Doctor's Casebook:A salute to old age and the biological elite
As everyone is aware, we are at present in a period of national mourning for Prince Philip, the Duke of Edinburgh. He died just two months short of his 100th birthday.
The media has been full of tributes to him, and to his lifetime of duty and devotion to his wife, Her Majesty the Queen. He had been unwell in hospital for a month and had only recently been discharged home.
Gerontology is the study of ageing. It is a field in which we still have many questions, but few answers. One thing that does seem to stand out, however, is that people age at different rates.
Biological age is not the same as chronological age. Those people who live long lives like Prince Philip and the late Captain Sir Tom Moore are undoubtedly members of the biological elite.
Their biological age has never been in phase with their chronological age.
There are broadly speaking two categories of theories about ageing. Firstly, programmed theories. These are theories that imply an individual has a biological timetable that is regulated by changes in gene expression.

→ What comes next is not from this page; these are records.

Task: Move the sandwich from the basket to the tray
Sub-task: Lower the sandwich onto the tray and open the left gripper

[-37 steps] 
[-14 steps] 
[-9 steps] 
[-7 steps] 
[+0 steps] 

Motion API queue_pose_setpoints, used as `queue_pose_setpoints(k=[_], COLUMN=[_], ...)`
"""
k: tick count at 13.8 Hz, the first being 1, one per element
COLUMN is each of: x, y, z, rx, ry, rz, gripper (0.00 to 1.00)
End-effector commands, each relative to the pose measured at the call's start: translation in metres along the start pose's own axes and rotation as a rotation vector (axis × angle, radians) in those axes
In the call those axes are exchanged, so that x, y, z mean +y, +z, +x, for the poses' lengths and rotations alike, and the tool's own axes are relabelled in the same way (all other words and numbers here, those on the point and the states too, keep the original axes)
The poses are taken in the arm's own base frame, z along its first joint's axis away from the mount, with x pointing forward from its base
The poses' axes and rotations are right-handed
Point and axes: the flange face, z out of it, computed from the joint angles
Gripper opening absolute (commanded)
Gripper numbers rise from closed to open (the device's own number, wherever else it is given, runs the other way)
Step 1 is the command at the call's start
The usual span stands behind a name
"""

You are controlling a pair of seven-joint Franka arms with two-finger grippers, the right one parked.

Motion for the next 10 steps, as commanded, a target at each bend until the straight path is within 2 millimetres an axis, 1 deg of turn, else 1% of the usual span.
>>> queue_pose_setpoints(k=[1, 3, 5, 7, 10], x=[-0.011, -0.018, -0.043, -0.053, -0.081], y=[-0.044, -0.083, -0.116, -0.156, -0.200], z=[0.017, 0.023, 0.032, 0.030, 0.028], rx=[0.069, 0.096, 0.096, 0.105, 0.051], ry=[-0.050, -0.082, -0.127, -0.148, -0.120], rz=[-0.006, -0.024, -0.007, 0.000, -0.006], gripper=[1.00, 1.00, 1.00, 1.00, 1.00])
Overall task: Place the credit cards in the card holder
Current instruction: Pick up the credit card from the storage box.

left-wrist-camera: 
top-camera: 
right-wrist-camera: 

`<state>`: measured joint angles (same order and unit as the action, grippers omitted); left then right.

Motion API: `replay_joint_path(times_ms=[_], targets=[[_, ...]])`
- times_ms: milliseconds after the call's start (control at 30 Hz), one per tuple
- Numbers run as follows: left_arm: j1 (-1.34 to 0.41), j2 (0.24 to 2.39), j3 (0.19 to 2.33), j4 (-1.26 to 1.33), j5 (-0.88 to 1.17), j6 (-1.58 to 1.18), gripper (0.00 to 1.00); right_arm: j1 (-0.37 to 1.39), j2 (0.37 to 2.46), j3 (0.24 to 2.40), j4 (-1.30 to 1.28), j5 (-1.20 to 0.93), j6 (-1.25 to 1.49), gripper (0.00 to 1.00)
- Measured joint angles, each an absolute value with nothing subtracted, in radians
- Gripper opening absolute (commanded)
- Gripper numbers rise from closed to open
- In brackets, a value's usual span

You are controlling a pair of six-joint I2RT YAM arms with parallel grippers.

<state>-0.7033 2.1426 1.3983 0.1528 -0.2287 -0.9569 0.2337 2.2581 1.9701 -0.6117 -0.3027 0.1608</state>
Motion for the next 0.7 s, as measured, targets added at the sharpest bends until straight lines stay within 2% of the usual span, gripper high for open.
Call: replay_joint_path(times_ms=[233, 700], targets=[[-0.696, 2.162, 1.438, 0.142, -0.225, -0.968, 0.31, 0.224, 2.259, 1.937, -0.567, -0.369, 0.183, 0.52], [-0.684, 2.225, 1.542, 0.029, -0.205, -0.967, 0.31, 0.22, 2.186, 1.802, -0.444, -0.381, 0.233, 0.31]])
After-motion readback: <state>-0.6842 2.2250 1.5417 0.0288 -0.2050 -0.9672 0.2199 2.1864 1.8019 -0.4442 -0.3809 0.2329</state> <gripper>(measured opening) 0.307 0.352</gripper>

Essentially, they suggest that particular organ systems such as the nervous system and immune system begin to fail, so allowing degeneration to begin.
Secondly, a category called damage and error theories. These cover the impact of the environment, harmful habits we develop and biochemical theories, including such processes as free radical reactions.
This is why antioxidants seem so important to health. The cross-linking or glycosylation theory of ageing also suggests that binding of sugars to proteins impairs their ability to function.
It is suggested that senile cataract formation and the thickening and yellowing of skin with age are examples of such cross-linking.
Common sense would tell us that there is probably something in all of these theories.
But when we look at the biological elite, those people like Prince Philip and Captain Sir Tom Moore, there are additional factors. The characteristic seems to be self-discipline.
They never seem to have abused their bodies. They seem to have a more optimistic view of life and they tend not to over-indulge in anything, and seem to have thrived on smaller quantities of food than what might be considered normal.
We should look to our centenarians for inspiration.